Q: When did you first hear about CRISPR and realize you wanted to incorporate it into your research?

In 2012, my lab wanted to use gene editing to study new genes that we had identified as candidate regulators of communication in the brain. We started by working on improving methods of gene editing in flies, which at the time was time consuming and often not possible.

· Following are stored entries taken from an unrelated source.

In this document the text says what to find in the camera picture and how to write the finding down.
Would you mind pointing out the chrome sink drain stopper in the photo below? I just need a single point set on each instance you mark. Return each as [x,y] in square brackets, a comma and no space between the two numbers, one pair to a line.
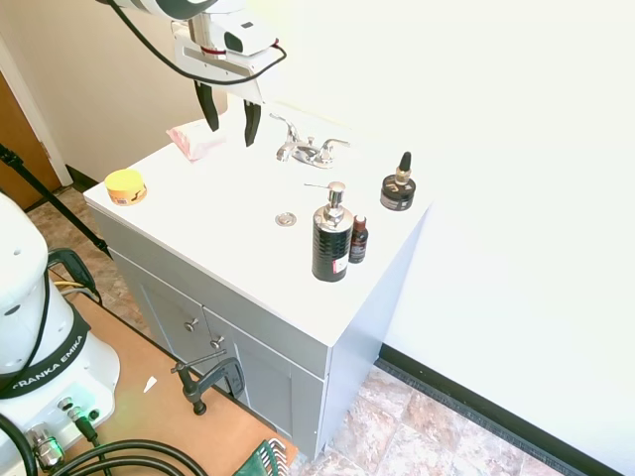
[286,218]

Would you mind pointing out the pink white folded packet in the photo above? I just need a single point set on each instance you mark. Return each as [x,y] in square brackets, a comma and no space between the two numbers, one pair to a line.
[194,141]

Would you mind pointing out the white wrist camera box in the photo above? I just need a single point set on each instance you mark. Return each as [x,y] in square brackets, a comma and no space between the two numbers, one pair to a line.
[248,35]

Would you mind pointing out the black-tipped dropper bottle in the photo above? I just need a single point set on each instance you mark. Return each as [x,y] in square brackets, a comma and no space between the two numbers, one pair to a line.
[404,167]

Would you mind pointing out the grey white vanity cabinet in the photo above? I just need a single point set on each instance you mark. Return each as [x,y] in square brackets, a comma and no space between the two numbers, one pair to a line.
[238,258]

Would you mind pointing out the small dark brown bottle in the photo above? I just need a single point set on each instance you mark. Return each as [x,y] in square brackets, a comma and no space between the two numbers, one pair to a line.
[358,240]

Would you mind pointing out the black metal C-clamp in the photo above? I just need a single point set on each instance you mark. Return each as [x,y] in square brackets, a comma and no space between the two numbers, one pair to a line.
[208,377]

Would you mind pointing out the brown wooden door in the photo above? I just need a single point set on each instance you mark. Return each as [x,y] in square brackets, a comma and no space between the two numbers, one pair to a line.
[20,144]

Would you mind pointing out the black chrome soap dispenser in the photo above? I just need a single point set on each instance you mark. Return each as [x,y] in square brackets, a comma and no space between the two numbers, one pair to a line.
[331,238]

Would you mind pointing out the green hex key set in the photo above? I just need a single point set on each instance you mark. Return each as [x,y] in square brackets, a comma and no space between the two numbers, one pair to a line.
[263,458]

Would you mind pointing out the wooden base board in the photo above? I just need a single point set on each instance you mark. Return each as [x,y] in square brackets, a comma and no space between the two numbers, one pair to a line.
[164,396]

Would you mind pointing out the black camera tripod leg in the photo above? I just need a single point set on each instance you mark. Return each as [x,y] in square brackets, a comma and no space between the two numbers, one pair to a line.
[49,198]

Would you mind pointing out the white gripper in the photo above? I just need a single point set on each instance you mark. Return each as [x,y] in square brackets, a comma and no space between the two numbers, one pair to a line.
[218,67]

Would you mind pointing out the black round jar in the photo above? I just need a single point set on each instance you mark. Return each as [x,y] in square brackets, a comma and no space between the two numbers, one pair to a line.
[397,192]

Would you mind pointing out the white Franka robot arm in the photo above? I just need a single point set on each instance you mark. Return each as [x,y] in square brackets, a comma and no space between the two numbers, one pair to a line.
[30,317]

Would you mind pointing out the round metal cabinet knob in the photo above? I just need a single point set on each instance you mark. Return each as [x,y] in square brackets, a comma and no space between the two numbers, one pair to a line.
[191,324]
[216,341]

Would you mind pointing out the yellow round tin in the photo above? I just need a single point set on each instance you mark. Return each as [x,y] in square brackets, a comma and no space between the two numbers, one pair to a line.
[126,187]

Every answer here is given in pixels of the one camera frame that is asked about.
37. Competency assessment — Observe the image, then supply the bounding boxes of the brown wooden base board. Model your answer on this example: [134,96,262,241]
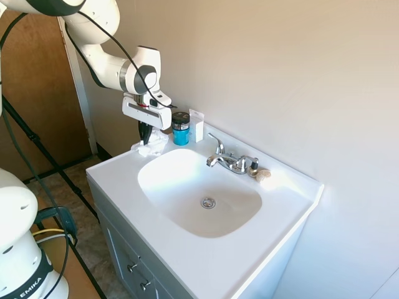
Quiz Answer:
[29,214,97,299]

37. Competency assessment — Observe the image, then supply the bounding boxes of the white tissue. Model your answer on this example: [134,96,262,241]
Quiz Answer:
[130,129,170,158]

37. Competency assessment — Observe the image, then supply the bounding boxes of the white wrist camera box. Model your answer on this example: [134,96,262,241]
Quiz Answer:
[146,89,173,110]

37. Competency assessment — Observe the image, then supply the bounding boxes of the brown wooden door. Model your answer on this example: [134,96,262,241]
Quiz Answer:
[0,12,93,182]

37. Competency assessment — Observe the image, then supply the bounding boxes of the yellow cable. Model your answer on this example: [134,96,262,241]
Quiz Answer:
[32,228,67,243]

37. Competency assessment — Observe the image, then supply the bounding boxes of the blue jar with black lid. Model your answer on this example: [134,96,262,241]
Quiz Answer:
[171,111,191,146]

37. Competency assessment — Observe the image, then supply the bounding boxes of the white door frame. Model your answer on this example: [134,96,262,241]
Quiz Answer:
[57,17,99,156]

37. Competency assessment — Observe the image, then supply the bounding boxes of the black stand leg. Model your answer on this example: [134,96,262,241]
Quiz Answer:
[1,94,101,224]

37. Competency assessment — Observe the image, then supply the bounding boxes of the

We were following developments in gene editing closely and started paying attention to CRISPR as soon as Doudna and Charpentier Laboratories showed that it could be used to edit DNA in a tube. When several labs showed in January and February 2013 that CRISPR could work in cells, it was instantly clear that this approach was as simple as the first step in gene editing – cutting DNA at a specific site – was going on. get. We therefore decided to immediately focus our efforts on the adaptation of CRISPR to flies and formed a collaboration with the laboratories of Jill Wildonger and Melissa Harrison. We had our first proof that CRISPR worked in flies in April 2013, and we published the results the next month. This gave us the ability to essentially edit genes at will in flies, and we prioritized open distribution of our reagents and approaches to ensure that was true for the entire fly community. It was a pretty exciting time and I’m so glad I was a part of it. The impact has been long-lasting, with CRISPR completely revolutionizing our ability to study neuronal genes in the laboratory.

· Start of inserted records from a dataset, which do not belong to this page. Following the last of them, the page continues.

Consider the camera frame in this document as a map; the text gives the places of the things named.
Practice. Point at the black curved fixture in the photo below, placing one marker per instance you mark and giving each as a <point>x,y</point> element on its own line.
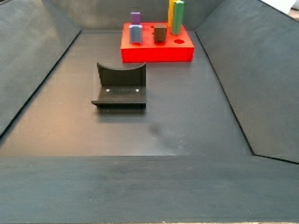
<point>122,86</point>

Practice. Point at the red peg board base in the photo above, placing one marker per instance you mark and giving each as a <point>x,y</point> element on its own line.
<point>176,50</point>

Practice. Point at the blue block peg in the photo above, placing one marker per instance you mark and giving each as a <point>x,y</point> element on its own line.
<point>136,33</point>

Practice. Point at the brown block peg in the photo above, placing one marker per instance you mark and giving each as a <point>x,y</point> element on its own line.
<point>160,33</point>

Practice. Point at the purple block peg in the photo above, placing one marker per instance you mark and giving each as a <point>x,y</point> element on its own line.
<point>136,17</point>

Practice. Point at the green star peg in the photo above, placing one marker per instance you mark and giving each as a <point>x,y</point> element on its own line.
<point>178,8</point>

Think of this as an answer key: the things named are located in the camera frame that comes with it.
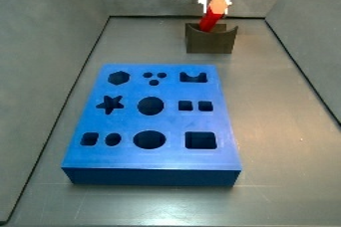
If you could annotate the red hexagonal prism rod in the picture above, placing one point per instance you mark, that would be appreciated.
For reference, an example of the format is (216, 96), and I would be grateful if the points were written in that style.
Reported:
(214, 13)

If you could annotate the black curved cradle stand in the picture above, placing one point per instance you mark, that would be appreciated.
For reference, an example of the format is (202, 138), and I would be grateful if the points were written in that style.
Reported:
(214, 42)

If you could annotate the blue foam shape board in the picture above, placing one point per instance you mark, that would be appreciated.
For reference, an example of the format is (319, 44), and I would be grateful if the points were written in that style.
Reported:
(154, 129)

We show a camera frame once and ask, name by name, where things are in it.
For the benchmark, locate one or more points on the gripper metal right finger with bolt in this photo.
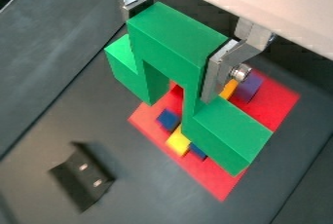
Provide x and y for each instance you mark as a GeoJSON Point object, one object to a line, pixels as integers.
{"type": "Point", "coordinates": [227, 63]}

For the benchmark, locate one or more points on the green stepped block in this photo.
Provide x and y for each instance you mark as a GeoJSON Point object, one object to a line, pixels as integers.
{"type": "Point", "coordinates": [162, 50]}

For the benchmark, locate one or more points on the red base board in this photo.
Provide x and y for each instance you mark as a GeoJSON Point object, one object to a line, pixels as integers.
{"type": "Point", "coordinates": [240, 126]}

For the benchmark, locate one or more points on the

Q: How do you see CRISPR influencing the treatment and cure of brain diseases?

CRISPR dramatically expands our ability to study disease mechanisms in model organisms and stem cells so that we can understand why neurological function is negatively affected. This fundamental research is currently the area where CRISPR has the greatest impact. In our lab, for example, we are using CRISPR to study genes whose loss has been linked to intellectual disability but which has not been studied in the context of the brain. If it is also possible to use CRISPR to cure neurological diseases, this must be weighed against the risks associated with DNA breakdown. The delivery of CRISPR components to brain cells also presents a challenge. For this reason, retinal disorders involving more accessible neurons in the eye are currently the most promising candidates for CRISPR-based treatments in the nervous system.

Q: What are some of the challenges associated with using CRISPR to manipulate genetic material in humans?

I think there are three main concerns when considering manipulating human genomes. First, security – can we use CRISPR in a way that doesn’t risk introducing mutations? Breaking DNA is inherently risky. The cell will not necessarily repair the break as expected, and we could break DNA at unintended sites in the genome, accidentally introducing new mutations that could disrupt the function of other genes and cause different deleterious effects depending on the one (s). affected genes.

Second, the efficiency – can we actually drive CRISPR in humans with an efficiency high enough to be useful in the treatment of disease? As I mentioned, a major bottleneck here is the delivery of CRISPR components to the affected cells. This is especially true in the human nervous system with its billions of neurons.

And third, there are ethical concerns, for example, regarding equitable access to CRISPR-based therapies and the use of CRISPR to make changes to genomes that go beyond correcting changes associated with disease. This is a critical issue that goes way beyond science and should involve all of us to think seriously about how we do and don’t want to use gene editing in humans. This is one of the main reasons why it is so important that we all have a basic understanding of CRISPR, what it can and cannot do, and how that may change in the relatively near future.

Q: How is technology as a research tool changing and how can it be improved?

The precision and efficiency of CRISPR are improving steadily. And new CRISPR systems with distinct properties – such as targeting RNA instead of DNA – are constantly being identified. Scientists are also constantly devising new applications, such as the use of basic editors, which allow editing of genes without the risky introduction of DNA breaks, or the adaptation of RNA cleavage forms. CRISPR for the detection of viruses or bacteria. CRISPR is evolving rapidly on many fronts, and I think we will see a lot of progress in the years to come.